TASK DIRECTIONS |
Every line of the material must be copied exactly.

SOURCE DATA |
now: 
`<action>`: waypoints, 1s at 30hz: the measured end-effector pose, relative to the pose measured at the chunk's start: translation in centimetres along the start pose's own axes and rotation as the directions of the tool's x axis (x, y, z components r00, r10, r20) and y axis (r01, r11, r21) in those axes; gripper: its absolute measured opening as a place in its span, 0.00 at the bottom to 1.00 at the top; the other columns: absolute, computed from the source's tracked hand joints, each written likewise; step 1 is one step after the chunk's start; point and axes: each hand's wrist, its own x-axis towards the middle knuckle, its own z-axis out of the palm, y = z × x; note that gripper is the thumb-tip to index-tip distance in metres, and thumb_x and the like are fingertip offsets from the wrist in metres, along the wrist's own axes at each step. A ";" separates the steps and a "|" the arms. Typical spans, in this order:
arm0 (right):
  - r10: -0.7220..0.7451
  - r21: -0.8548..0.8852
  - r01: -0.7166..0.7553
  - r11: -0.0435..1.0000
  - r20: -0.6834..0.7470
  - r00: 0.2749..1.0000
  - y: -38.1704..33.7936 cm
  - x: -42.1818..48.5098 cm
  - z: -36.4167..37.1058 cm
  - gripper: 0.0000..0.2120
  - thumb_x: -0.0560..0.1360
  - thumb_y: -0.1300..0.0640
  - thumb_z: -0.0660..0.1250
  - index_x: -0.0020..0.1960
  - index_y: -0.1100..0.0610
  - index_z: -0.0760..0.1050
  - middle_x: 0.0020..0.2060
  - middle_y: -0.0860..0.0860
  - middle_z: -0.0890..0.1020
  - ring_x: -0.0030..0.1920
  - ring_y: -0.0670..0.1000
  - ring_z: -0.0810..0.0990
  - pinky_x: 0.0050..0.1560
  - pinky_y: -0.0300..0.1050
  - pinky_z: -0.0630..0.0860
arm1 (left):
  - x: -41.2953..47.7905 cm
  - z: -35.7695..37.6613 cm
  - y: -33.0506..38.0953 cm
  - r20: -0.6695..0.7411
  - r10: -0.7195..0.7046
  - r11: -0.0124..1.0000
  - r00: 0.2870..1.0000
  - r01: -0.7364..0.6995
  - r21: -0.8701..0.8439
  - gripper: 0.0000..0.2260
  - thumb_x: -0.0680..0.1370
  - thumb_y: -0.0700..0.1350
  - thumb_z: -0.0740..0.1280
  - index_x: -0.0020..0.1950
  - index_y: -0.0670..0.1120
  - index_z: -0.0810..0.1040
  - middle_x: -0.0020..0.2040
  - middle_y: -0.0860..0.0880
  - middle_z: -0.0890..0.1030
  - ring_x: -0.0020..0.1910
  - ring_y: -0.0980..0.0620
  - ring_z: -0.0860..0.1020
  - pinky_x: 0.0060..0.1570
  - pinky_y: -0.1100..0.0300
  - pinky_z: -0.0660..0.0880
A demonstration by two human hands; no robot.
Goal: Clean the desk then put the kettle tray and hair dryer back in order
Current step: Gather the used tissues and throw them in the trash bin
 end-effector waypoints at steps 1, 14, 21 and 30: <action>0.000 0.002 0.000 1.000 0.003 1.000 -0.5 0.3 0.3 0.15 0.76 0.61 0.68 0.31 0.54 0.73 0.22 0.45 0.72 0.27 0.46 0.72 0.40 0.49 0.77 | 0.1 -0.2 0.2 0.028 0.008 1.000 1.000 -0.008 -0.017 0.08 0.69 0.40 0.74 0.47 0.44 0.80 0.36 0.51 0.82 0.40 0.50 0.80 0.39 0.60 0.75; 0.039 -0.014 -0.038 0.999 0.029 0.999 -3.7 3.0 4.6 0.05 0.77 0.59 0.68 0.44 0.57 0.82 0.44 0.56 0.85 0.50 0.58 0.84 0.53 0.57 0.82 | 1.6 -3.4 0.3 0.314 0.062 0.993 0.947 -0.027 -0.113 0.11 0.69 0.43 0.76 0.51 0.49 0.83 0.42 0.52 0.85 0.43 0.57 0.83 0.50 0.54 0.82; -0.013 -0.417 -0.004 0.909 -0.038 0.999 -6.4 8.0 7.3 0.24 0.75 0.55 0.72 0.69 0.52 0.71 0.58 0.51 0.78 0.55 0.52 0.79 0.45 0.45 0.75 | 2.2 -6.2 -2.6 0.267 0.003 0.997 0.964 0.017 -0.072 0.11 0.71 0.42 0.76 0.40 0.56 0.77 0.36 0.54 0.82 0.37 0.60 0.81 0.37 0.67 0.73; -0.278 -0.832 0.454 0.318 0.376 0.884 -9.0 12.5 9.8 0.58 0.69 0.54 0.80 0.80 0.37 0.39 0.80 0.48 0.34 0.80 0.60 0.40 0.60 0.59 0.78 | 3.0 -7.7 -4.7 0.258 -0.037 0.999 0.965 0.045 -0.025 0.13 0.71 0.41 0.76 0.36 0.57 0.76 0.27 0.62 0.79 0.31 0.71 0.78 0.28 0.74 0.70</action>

TASK SOLUTION |
now: 
`<action>`: waypoints, 1s at 30hz: the measured end-effector pose, relative to the pose measured at the chunk's start: translation in centimetres along the start pose's own axes and rotation as the directions of the tool's x axis (x, y, z components r00, r10, r20) and y axis (r01, r11, r21) in those axes; gripper: its absolute measured opening as a place in its span, 0.00 at the bottom to 1.00 at the top; the other columns: absolute, computed from the source's tracked hand joints, each written likewise; step 1 is one step after the chunk's start; point and axes: each hand's wrist, its own x-axis towards the middle knuckle, its own z-axis out of the palm, y = z × x; note that gripper is the thumb-tip to index-tip distance in metres, and thumb_x and the like are fingertip offsets from the wrist in metres, along the wrist's own axes at each step. A ";" separates the steps and a "|" the arms. Typical spans, in this order:
arm0 (right):
  - r10: -0.7220..0.7451
  - r21: -0.8548..0.8852
  - r01: -0.7166..0.7553
  - r11: -0.0435..1.0000
  - r20: -0.6834..0.7470
  - r00: 0.2749..1.0000
  - y: -38.1704..33.7936 cm
  - x: -42.1818..48.5098 cm
  - z: -36.4167..37.1058 cm
  - gripper: 0.0000..0.2120
  - thumb_x: -0.0560..0.1360
  - thumb_y: -0.1300..0.0640
  - thumb_z: -0.0660..0.1250
  - index_x: -0.0020..0.1960
  - index_y: -0.1100..0.0610
  - index_z: -0.0760..0.1050
  - middle_x: 0.0020..0.2060
  - middle_y: -0.0860..0.0860
  - middle_z: -0.0890..0.1020
  - ring_x: -0.0030..0.1920
  - ring_y: -0.0670..0.1000
  - ring_z: -0.0810..0.0990
  - pinky_x: 0.0050..0.1560
  - pinky_y: -0.0300..0.1050
  - pinky_z: -0.0630..0.0860
arm1 (left):
  - x: -41.2953..47.7905 cm
  - z: -35.7695..37.6613 cm
  - y: -33.0506..38.0953 cm
  - r20: -0.6695..0.7411
  - r10: -0.7195..0.7046
  - r11: -0.0124..1.0000
  - r00: 0.2870..1.0000
  - r01: -0.7364..0.6995
  - r21: -0.8701..0.8439
  - gripper: 0.0000..0.2260
  - thumb_x: -0.0680..0.1370
  - thumb_y: -0.0700..0.1350
  - thumb_z: -0.0740..0.1280
  - index_x: -0.0020..0.1950
  - index_y: -0.0670..0.1120
  - index_z: -0.0810..0.1040
  - middle_x: -0.0020..0.2040
  - middle_y: -0.0860..0.0880
  - middle_z: -0.0890..0.1030
  - ring_x: -0.0020..0.1910
  - ring_y: -0.0980..0.0620
  - ring_z: -0.0860..0.1020
  - pinky_x: 0.0060..0.1570
  - pinky_y: -0.1100..0.0300
  - pinky_z: -0.0660..0.0880
A demonstration by two human hands; no robot.
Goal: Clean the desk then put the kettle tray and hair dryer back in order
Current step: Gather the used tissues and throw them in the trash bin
 end-effector waypoints at steps 1, 14, 21 and 30: <action>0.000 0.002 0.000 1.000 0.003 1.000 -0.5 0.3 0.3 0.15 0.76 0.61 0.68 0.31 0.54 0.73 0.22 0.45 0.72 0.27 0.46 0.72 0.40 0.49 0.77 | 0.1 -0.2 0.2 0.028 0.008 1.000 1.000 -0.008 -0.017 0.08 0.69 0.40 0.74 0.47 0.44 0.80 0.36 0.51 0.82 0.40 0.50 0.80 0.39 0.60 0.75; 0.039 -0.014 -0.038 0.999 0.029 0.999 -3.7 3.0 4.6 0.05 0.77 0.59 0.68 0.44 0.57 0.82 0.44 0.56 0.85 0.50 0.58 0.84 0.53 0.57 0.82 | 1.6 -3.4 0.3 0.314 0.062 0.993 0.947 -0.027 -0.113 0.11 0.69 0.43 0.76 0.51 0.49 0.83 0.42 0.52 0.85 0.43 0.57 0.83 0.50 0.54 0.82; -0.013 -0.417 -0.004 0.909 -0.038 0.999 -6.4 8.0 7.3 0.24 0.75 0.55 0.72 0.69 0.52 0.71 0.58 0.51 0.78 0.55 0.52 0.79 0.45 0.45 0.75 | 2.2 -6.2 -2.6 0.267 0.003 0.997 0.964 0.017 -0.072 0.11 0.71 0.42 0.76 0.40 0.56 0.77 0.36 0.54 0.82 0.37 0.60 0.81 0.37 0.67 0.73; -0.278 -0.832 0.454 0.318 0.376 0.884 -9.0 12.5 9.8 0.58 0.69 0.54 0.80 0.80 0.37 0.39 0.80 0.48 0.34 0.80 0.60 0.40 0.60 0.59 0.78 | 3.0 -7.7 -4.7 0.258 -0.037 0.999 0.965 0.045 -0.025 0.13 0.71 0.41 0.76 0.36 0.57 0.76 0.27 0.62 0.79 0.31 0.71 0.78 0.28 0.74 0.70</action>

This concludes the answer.